You need not time the market when your investments are going through the SIP mode. Because it is a trouble-free investment mode which helps you achieve your various financial goals.
After the PM Modi’s demonetization move, people are muddled up with their investments. Is it time to invest or to stop the current investments which are going on and redeem the money instead? This type of elusive decision can be sorted out when you are investing your money through SIP (Systematic Investment Plan).
Well, investments through the SIP mode does not require you to think about the market’s up and down. It is a process where according to your choice you can invest your money on a weekly, monthly or quarterly basis. It is an approach to do dedicated saving every month and create wealth in a certain period of time.
How to plan for SIP?
To plan for a SIP, firstly think of a financial goal because any investment you do should have a purpose to it. Pre-calculated instalments automatically get deducted from your bank account through ECS (Electronic Clearing Service) mode for a specific time period and are transferred to the scheme(s) in which you need to invest your money. Through the invested money you are allotted units as per the NAV(Net Asset Value) of that date. These schemes are offered by various AMC’s (Asset Management Companies). This time period and the amount is defined as per the customer’s comfort level to achieve their financial goals. The whole phenomenon of doing this dedicated periodical investment is termed as the systematic investment planning.

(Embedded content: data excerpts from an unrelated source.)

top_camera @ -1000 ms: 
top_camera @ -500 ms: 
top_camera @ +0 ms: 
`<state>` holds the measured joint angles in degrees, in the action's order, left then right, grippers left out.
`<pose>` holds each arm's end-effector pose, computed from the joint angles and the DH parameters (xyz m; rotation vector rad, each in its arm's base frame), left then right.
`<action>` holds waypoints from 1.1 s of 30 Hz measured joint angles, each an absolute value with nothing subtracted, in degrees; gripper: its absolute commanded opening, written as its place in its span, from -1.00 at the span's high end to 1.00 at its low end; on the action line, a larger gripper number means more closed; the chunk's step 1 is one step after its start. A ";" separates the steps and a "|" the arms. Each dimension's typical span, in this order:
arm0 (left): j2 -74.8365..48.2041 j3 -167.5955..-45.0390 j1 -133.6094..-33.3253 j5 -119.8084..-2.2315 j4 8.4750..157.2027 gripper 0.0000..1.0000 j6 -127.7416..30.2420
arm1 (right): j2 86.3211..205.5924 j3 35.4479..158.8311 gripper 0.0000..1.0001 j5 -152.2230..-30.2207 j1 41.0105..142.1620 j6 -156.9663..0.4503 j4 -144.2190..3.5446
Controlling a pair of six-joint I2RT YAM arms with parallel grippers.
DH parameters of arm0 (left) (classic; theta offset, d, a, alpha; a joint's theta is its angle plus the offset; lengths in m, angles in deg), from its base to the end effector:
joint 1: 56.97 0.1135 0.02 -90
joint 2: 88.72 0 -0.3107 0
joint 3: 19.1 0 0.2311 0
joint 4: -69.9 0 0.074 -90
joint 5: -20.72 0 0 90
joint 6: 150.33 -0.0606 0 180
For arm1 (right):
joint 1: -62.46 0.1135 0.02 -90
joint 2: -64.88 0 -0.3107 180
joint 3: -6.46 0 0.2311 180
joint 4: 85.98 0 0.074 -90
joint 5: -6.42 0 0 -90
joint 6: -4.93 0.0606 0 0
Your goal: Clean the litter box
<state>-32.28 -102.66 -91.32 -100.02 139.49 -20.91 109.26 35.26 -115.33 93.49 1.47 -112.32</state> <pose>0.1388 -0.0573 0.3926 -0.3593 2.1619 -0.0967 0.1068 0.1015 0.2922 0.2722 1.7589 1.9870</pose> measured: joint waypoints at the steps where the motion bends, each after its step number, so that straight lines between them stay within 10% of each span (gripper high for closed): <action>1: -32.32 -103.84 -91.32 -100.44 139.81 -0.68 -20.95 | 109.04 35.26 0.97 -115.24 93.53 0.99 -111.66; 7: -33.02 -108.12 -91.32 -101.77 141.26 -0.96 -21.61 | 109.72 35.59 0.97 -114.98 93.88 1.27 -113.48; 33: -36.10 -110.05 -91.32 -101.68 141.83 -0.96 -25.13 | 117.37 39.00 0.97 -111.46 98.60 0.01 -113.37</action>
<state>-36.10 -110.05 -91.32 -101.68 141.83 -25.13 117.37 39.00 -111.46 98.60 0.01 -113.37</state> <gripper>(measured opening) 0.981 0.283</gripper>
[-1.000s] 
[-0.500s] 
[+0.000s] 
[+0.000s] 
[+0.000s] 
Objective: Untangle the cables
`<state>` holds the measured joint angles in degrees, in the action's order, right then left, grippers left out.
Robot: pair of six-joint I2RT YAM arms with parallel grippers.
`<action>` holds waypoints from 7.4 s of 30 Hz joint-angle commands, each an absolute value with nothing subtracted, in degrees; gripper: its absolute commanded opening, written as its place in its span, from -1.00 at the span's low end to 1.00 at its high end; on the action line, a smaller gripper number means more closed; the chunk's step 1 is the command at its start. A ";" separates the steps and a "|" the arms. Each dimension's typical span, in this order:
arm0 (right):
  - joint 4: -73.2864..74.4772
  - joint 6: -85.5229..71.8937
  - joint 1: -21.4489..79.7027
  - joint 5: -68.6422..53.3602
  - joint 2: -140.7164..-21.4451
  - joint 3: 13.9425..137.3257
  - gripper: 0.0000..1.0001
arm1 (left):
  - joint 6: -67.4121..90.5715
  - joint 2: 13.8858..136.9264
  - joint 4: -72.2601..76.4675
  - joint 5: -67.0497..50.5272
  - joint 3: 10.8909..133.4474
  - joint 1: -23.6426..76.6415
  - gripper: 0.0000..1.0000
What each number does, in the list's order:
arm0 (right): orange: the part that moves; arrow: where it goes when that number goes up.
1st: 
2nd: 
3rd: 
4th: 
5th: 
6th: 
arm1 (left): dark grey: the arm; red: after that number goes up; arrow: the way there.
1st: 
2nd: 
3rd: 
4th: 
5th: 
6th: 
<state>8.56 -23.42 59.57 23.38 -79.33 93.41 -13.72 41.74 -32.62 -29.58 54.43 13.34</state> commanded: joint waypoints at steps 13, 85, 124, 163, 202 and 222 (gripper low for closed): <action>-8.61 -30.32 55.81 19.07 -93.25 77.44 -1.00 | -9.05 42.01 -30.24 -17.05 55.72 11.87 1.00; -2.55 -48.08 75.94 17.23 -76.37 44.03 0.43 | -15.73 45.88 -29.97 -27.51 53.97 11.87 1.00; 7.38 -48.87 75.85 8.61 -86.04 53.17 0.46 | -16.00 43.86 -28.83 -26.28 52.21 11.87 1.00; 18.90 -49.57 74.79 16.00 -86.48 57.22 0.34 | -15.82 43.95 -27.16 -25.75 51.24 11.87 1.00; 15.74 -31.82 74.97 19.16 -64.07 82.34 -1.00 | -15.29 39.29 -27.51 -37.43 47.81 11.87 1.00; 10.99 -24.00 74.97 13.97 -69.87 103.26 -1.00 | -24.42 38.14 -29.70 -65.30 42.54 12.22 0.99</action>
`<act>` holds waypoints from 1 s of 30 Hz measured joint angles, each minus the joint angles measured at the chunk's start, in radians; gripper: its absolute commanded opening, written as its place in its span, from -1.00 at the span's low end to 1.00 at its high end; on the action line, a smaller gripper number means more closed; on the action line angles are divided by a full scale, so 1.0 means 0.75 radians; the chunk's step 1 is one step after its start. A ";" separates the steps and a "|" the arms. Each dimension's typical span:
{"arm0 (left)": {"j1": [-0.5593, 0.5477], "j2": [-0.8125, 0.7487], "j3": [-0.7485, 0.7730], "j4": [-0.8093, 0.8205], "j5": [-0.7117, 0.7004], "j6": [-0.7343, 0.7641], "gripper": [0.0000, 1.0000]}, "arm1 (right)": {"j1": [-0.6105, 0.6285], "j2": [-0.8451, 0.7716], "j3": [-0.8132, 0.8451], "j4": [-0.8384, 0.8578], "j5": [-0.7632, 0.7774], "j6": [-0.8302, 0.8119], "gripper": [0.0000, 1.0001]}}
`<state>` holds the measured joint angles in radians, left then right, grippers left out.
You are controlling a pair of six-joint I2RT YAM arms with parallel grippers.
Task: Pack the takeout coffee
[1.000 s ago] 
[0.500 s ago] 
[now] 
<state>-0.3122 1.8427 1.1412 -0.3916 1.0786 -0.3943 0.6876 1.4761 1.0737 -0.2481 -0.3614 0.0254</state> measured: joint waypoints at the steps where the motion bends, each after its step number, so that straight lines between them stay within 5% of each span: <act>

How to create wealth through SIP?
Return on investments plays an important role in creating wealth through systematic investment plans. Every scheme offered by AMC’s gives you a compounded return. These returns, over a period of time, help you in creating wealth for your particular financial goals, which can be your retirement, purchasing a house, wedding planning or an education goal.
The Power of Compounding: It is a highly powerful income-generating tool which helps in beating inflation. When the investments gain an exponential growth over a period of time, it is known as compounding. Here, interest on interest is added to the principal amount periodically.
Suppose, at an age of 30 you have started investing Rs.5000 towards your retirement goal till you attain the age of 60. Total invested amount will be Rs.18 lakhs. The accumulated capital appreciation over a period of 30 years will be approximately Rs.3.5 Cr. It’s not the miracle but the power of compounding which helped you gain a profit of Rs.3.32 Cr. (Assuming rate of return of 15% per annum)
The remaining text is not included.